Horizontal drilling, hydraulic fracturing and renewable power generation have transformed Colorado’s energy landscape over the last decade, the Energy Information Administration (EIA) said Thursday.

Colorado ranked eighth among U.S. states in natural gas gross withdrawals (5.5 Bcf/d) and fifth in oil production (514,000 b/d) in 2019, said researchers led by Brett Marohl.

Weld County, north of Denver and the epicenter of the state’s production, accounted for nearly half of natural gas output, followed by Garfield, La Plata, Mesa and Rio Blanco counties in the western half of the state, according to EIA.

Mainly because of the advent of unconventional drilling, Colorado’s oil production grew nearly six-fold between 2009 and 2019, researchers said.

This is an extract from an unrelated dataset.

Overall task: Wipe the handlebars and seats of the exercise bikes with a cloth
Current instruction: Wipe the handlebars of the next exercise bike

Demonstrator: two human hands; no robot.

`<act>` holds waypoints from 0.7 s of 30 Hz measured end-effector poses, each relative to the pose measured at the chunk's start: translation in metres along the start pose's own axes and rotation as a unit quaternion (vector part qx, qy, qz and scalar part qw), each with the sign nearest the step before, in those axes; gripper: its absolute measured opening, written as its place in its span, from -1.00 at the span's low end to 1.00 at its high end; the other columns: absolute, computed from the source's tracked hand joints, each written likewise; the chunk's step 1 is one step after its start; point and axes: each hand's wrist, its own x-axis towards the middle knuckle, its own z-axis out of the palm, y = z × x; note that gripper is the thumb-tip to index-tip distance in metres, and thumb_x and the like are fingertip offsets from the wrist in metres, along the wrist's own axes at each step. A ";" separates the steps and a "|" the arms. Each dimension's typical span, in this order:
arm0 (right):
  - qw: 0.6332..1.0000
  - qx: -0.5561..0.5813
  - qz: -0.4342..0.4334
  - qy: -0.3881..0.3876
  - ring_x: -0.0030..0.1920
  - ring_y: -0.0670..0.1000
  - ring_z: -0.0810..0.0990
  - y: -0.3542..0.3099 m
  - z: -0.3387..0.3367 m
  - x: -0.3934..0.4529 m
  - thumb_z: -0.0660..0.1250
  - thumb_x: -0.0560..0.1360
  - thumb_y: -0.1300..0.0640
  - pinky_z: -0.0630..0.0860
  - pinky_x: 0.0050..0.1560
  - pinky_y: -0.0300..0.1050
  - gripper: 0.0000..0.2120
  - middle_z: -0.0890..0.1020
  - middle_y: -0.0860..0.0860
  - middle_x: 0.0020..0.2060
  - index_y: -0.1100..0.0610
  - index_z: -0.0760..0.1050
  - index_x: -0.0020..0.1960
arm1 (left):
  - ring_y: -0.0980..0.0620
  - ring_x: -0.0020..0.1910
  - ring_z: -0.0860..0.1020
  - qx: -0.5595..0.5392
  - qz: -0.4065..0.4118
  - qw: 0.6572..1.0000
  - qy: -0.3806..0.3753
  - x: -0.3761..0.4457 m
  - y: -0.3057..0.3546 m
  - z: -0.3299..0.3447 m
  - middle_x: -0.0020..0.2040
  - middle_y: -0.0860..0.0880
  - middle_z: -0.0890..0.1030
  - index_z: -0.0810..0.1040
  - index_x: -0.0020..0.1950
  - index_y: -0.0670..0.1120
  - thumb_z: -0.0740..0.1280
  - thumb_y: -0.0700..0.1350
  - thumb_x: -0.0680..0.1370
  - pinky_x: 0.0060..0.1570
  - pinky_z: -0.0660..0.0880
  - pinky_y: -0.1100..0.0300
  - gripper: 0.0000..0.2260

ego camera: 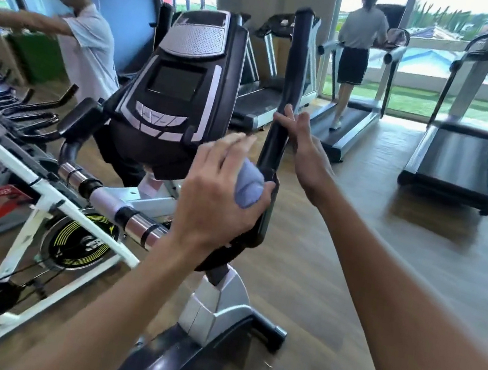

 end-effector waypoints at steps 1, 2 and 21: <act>1.000 0.020 0.003 -0.002 0.56 -0.19 0.21 0.000 -0.002 0.001 -0.18 0.72 -0.21 0.04 0.63 -0.02 -0.37 0.31 -0.16 0.57 0.04 0.49 0.48 | -0.21 0.30 0.51 0.023 0.066 0.996 -0.048 0.016 -0.002 0.000 0.32 -0.20 0.56 0.49 0.43 -0.25 0.42 0.13 0.53 0.36 0.43 -0.06 -0.39; 0.999 0.048 0.007 -0.004 0.54 -0.18 0.26 0.000 -0.005 0.003 -0.19 0.72 -0.22 0.07 0.63 -0.02 -0.36 0.34 -0.14 0.56 0.06 0.50 0.47 | -0.22 0.32 0.51 0.052 0.117 0.986 -0.104 0.029 -0.001 0.003 0.33 -0.19 0.56 0.49 0.44 -0.25 0.41 0.19 0.52 0.38 0.41 -0.06 -0.34; 0.984 0.175 0.041 0.001 0.29 -0.27 0.46 -0.005 -0.016 0.014 -0.29 0.69 -0.25 0.22 0.41 -0.31 -0.21 0.48 -0.05 0.47 0.17 0.59 0.30 | -0.15 -0.12 0.51 0.059 0.419 0.828 -0.369 0.046 0.024 0.011 -0.32 -0.04 0.57 0.58 -0.33 -0.10 0.32 0.08 0.45 0.00 0.45 -0.03 -0.72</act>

The state accounted for nearly 4% of domestic oil output last year.

EIA also estimated that Colorado is home to about 4% of the country’s economically recoverable oil reserves.

Weld County accounts for almost 90% of the state’s oil production, with output having grown to nearly 465,000 b/d in 2019 from 58,000 b/d in 2010.

Coal production, meanwhile, has plunged over the same span, to 12.5 million short tons in 2019 from 36 in 2007, as coal-fired power generation has been displaced by natural gas and renewables.

EIA said coal-fired plants supplied 45% of Colorado’s power generation in 2019, down from 68% in 2010.

The share of renewables in the state generation mix, meanwhile, grew to 25% from 10% over the same period, with wind accounting for 20% of electricity produced in 2019.

The increase in oil and gas output has been accompanied by some of the country’s most stringent environmental regulations for the sector, punctuated by the signing of Senate Bill (SB) 181 into law by Gov. Jared Polis in 2019.

Weld County is leading resistance in court to a set of air quality rules for oil and gas operators enacted in December by the state’s Air Quality Control Commission under the framework of SB-181.

In June, COGCC also adopted wellbore integrity standards that Polis said were “the most protective” in the country.

In related news, the Colorado Oil and Gas Conservation Commission is considering raising its mill levy for operators to 1.1 mills to 1.7 mills, the maximum allowed by law, in order to make up for projected revenue shortfalls from lower commodity prices and reduced oil and gas activity in the wake of Covid-19.

Mill levies are property taxes whose rates are expressed in mills, which are equal to $1/$1,000 of assessed value.